China welcomed its New Year with President Xi Jinping acknowledging a “grave situation” as the country’s coronavirus epidemic continued to spread from Wuhan, in central Hubei province, to nearly all corners of mainland China. Confirmed cases also extended into 10 other nations, as well as Hong Kong, Macau and Taiwan.
As of Saturday, 42 fatalities were reported across cities that China is sealing off from the outside world, building earthen barricades along roads and posting armed military guards at train stations. The lockdown expanded to more than 15 cities – home to 60 million people – with even Beijing announcing no interstate bus service beginning Sunday, as the outbreak crept closer.
That followed the report of three doctors in the capital who tested positive for 2019-nCoV, the fast-moving virus confirmed in 1,409 people and suspected in another 2,032 by late Saturday night local time.

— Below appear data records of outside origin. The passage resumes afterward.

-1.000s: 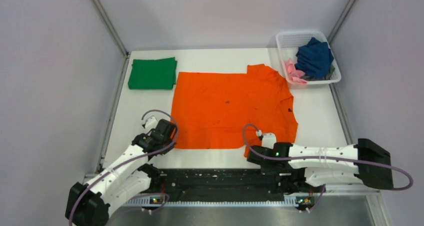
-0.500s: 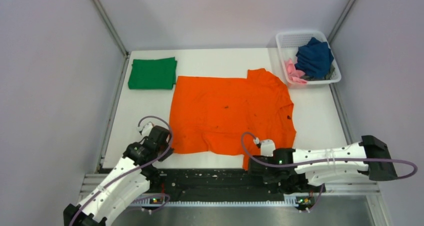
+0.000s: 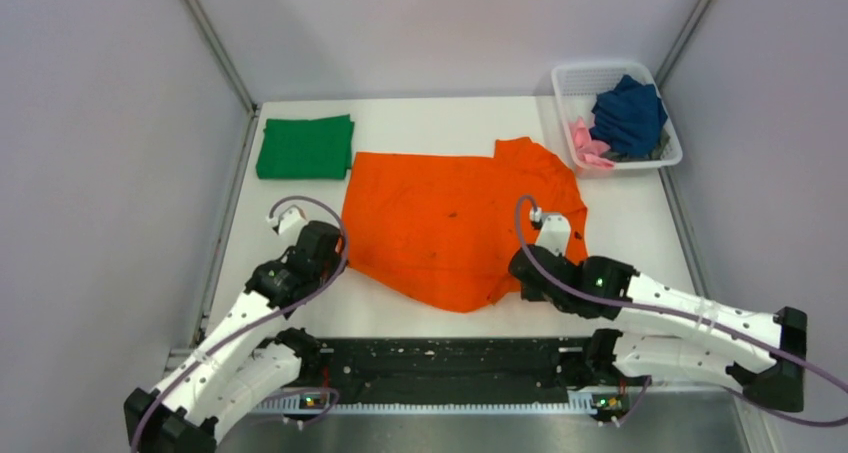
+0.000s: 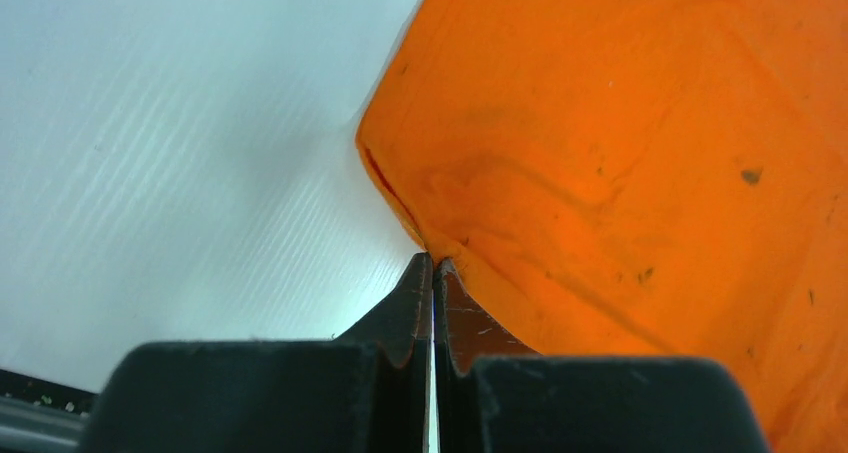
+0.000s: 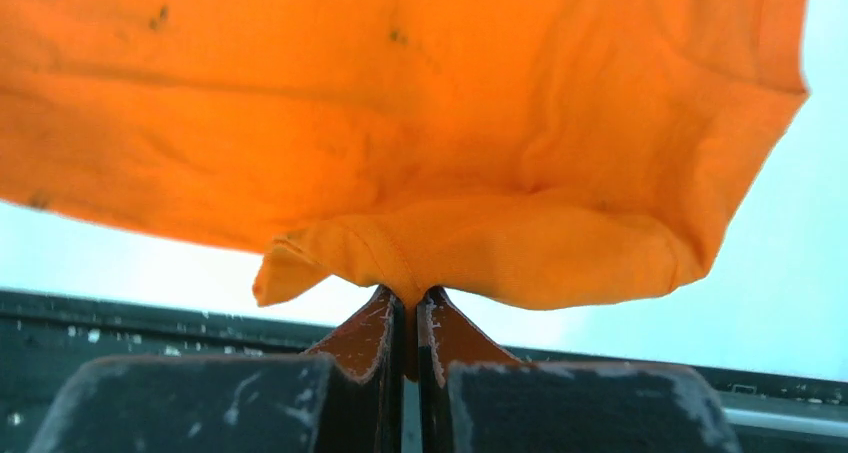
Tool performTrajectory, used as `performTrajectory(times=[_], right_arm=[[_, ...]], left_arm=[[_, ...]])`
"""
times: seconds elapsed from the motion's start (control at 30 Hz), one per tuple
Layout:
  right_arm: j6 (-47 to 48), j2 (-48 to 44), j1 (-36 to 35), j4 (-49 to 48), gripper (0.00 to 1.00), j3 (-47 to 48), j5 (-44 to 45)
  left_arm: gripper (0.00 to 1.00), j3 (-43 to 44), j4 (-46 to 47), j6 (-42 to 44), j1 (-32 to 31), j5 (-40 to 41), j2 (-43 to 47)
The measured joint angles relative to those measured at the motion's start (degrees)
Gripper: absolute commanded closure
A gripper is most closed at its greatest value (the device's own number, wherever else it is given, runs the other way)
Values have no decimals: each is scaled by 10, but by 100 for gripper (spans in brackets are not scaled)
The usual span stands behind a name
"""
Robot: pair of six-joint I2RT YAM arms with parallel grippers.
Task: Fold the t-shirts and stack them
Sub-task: Grab the side of the flattened tshirt closest away from the robot with both arms, then fold the flattened tshirt in 1/3 of the way
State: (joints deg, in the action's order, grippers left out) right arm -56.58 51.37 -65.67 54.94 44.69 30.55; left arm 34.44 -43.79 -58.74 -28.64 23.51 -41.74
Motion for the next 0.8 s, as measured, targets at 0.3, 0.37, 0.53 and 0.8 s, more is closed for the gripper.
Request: performTrajectory(times=[0.3,0.37,0.53,0.8], right_arm=[[134,23,134,-80,100,16,23],[164,29,164,-106,100,16,18],[229,66,227,-167,100,20,-7],[284,150,275,-226,100,59,-12]], left_arm=[[100,40,74,32,44,16,-97],[100,43,85,37,61,15,-103],[100,46,123,52,95,2,-125],[100,80,168,63,112,-17,-225]])
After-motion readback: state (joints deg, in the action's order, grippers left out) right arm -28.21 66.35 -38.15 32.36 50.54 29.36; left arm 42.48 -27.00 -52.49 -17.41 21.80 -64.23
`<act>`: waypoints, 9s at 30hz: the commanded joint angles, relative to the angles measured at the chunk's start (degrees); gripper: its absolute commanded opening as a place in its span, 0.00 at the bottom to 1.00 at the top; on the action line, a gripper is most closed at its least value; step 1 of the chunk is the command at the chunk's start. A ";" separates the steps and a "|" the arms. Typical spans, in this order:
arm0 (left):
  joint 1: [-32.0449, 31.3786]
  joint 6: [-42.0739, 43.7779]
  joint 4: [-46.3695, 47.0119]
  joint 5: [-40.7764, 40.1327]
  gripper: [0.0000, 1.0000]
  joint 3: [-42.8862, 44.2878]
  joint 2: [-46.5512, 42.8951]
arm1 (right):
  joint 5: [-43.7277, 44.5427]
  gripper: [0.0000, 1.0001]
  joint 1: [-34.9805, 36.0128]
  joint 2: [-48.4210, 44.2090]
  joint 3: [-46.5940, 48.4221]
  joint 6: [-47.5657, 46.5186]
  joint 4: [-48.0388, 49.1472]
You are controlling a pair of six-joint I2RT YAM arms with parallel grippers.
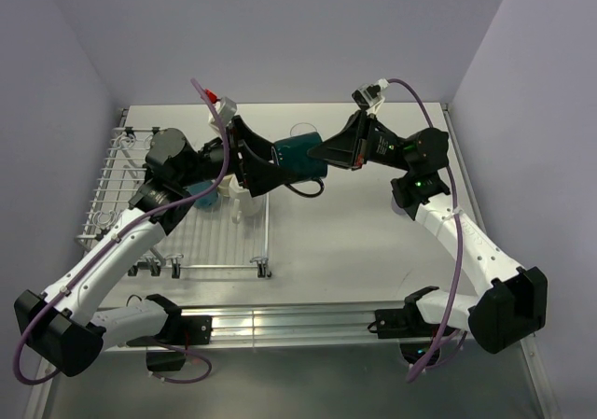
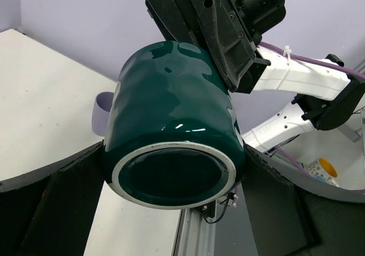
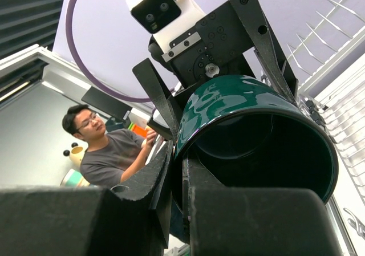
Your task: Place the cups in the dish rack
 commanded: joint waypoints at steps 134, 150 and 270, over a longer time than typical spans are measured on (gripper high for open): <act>3.88 4.64 -69.97 -60.49 0.05 1.59 11.87 | 24.49 0.49 3.55 2.32 3.59 -44.71 -51.19; 4.06 3.32 -70.24 -63.92 0.73 1.24 11.78 | 24.14 0.49 3.64 2.50 2.45 -44.19 -50.05; 6.88 4.55 -53.62 -52.75 0.39 -7.55 20.75 | 28.62 0.48 5.58 3.11 2.27 -46.30 -52.86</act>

Yet along with the global health threat are emerging concerns about economic impacts, as it becomes clear that the coronavirus is not under control and no one knows how long key Chinese cities will remain cut off from the world.
Michael Osterholm, director of the Center for Infectious Disease Research and Policy at the University of Minnesota, has already warned companies in the United States to prepare for potential supply-chain and other disruptions. Workers can’t get to their jobs, factories are closed, and the movement of goods as well as people is threatened.
“Wuhan is the transportation capital of China, which connects basically Beijing, Shanghai and Hong Kong,” he told CNBC on Friday. “Every company that has any manufacturing capacity in China right now better be looking very carefully at its supply chains. … I think this is something that is not yet appreciated.”
While Osterholm’s comments were directed at a U.S. audience, China’s economic presence in Africa also raises concerns about long-term impacts if the epidemic, as appears likely, stretches on for weeks and months. South Africa, for example, relies on Chinese imports for 15 percent of its production, according to a recent McKinsey report.
Angola’s exports to China amounted to US$22.2 billion in 2018, most of it in the oil exports that are the country’s economic lifeblood, but oil prices have fallen for four straight days over concerns about Chinese demand related to the coronavirus crisis.
The market share for Chinese-made smartphones on the continent is now more than 30 percent, while in construction and real estate, Chinese firms hold nearly half of Africa’s international engineering, procurement, and construction (EPC) sector. That’s obvious in the infrastructure investments from Egypt to Senegal and beyond.
There are thousands of Chinese companies and business operating across Africa, but in many cases they don’t use locally sourced materials. Any economic disruptions are likely to be of greatest concern in countries like Ethiopia, Kenya, Nigeria and Tanzania, with their long (if not always smooth) histories of Chinese partnership and investment.